Officials have warned of potentially intensified 'explosive activity' amid an eruption at Kilauea volcano in Hawaii.
US Geological Survey (USGS) has raised its aviation warning level from orange to red - meaning a major eruption is imminent or underway.
The main ash cloud has reached as high as 10,000 to 12,000 feet above sea level.
In a statement, the USGS said: "As of early this morning, eruption of ash from the Overlook vent within Halemaumau crater at Kilauea Volcano's summit has generally increased in intensity.
"Ash has been rising nearly continuously from the vent and drifting downwind to the southwest. Ashfall and vog (volcanic air pollution) has been reported in Pahala, about 18 miles downwind."

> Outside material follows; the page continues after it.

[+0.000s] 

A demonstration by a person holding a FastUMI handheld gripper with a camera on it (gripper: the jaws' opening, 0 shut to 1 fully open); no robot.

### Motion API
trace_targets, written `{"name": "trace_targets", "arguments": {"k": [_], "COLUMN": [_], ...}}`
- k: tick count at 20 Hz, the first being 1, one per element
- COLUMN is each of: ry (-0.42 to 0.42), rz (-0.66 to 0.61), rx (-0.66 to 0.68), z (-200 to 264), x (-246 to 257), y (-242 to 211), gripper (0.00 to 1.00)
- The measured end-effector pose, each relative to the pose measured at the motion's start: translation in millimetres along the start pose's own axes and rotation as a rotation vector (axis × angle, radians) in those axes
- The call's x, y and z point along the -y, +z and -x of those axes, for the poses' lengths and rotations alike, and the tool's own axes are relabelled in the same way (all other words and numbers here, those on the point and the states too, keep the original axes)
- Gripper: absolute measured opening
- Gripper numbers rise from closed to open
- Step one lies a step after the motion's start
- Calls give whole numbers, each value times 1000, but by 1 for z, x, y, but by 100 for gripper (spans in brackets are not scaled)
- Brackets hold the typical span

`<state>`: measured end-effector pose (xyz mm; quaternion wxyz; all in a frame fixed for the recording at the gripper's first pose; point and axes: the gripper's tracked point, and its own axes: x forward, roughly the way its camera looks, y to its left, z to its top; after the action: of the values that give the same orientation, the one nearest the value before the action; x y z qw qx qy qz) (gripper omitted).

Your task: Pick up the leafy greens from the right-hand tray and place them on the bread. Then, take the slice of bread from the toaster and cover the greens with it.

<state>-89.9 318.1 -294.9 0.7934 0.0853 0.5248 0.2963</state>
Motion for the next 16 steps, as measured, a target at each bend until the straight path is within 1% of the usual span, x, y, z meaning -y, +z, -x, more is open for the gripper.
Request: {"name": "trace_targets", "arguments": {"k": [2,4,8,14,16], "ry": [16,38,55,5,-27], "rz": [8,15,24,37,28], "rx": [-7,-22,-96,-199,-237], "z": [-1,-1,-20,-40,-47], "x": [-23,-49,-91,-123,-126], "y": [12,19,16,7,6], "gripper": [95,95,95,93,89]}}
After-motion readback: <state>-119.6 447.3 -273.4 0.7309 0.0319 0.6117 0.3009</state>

It adds: "At any time, activity may become more explosive, increasing the intensity of ash production and producing ballistic projectiles near the vent."
Activity at Halema‘uma‘u crater. Image: USGS
Communities near the volcano, which is located on Hawaii's 'Big Island', have reported ashfall.
Several areas have previously been evacuated.
The area has seen increased volcanic activity in recent days and weeks - leading to issues such as steaming fissures in the ground, and some lava flows.
While the volcanic activity has led to dozens of minor earthquakes, officials - including Hawaii Governor David Ige - have moved to reassure the public following speculation about a potential tsunami.